Required action = Copy the data precisely, character for character, and leave out every picture.

Data excerpt =
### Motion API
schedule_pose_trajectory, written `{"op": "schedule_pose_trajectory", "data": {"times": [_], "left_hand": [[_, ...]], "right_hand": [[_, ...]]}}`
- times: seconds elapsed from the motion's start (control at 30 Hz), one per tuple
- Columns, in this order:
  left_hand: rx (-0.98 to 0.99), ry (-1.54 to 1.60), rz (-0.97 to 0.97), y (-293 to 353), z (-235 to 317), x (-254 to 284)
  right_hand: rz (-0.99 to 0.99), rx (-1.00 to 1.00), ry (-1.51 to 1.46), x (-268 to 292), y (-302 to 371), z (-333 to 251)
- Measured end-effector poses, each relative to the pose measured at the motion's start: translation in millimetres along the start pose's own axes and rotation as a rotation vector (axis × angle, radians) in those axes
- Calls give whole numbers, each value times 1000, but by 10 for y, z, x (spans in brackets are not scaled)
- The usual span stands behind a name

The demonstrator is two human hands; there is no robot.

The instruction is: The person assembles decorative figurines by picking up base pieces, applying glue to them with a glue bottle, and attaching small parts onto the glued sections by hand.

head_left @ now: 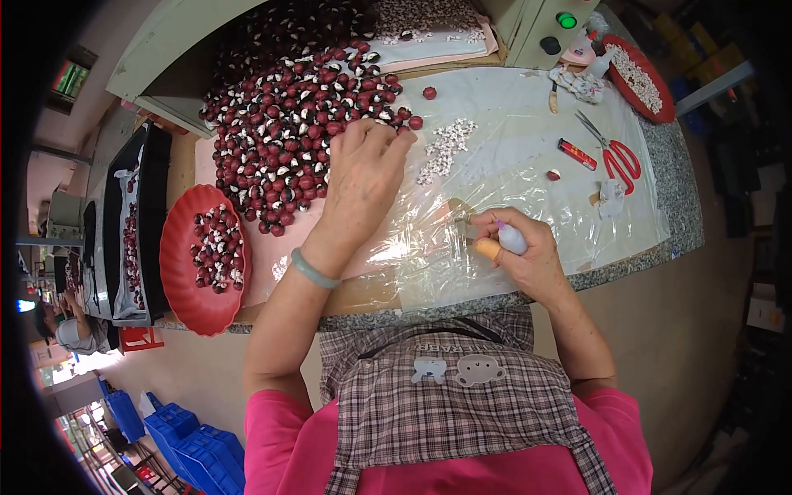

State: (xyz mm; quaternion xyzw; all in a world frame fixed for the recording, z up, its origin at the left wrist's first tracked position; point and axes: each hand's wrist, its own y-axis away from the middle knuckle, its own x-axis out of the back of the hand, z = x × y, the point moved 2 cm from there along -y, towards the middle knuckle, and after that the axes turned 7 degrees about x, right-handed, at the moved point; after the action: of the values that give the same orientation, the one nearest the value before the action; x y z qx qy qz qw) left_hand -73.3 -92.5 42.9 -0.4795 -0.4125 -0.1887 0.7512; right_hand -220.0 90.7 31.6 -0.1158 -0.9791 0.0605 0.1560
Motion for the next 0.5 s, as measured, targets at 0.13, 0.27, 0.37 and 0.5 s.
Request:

Completed exercise =
### Motion API
schedule_pose_trajectory, written `{"op": "schedule_pose_trajectory", "data": {"times": [_], "left_hand": [[_, ...]], "right_hand": [[_, ...]]}}`
- times: seconds elapsed from the motion's start (control at 30 Hz), one per tuple
- Columns, in this order:
  left_hand: rx (-0.98 to 0.99), ry (-1.54 to 1.60), rz (-0.97 to 0.97), y (-293 to 353), z (-235 to 317), x (-254 to 284)
  right_hand: rz (-0.99 to 0.99), rx (-1.00 to 1.00), ry (-1.51 to 1.46), x (-268 to 292), y (-302 to 371), z (-333 to 251)
- Measured end-effector poses, each relative to the pose measured at the motion's start: translation in millimetres along the start pose's own axes and rotation as a rotation vector (axis × angle, radians) in those axes
- Calls give whole numbers, each value times 1000, but by 10 for y, z, x (spans in brackets are not scaled)
- The usual span stands behind a name

The demonstrator is two human hands; there is no robot.

The instruction is: The person assembles decorative figurines by picking up base pieces, applying glue to them with a glue bottle, and attaching small parts onto the glued sections by hand.

head_left @ now: 

State: (xyz mm; quaternion xyzw; all in a world frame fixed for the recording, z up, its origin at the left wrist's first tracked position; point and axes: each hand's wrist, its own y-axis away from the middle knuckle, its own x-axis out of the back of the hand, z = x × y, the point moved 2 cm from there along -y, towards the middle knuckle, and after that the axes turned 7 degrees about x, right-handed, at the moved point; after the action: of the values that give the same orientation, the one nearest the value before the action; x y z qx qy qz qw) left_hand -73.3 -92.5 42.9 -0.4795 -0.4125 -0.1887 0.7512; right_hand -220.0 90.7 31.6 -0.1158 -0.9791 0.0605 0.1560
Motion for the next 0.5 s, as measured, targets at 0.13, 0.27, 0.37 and 0.5 s.
Request:

This exercise requires no further output.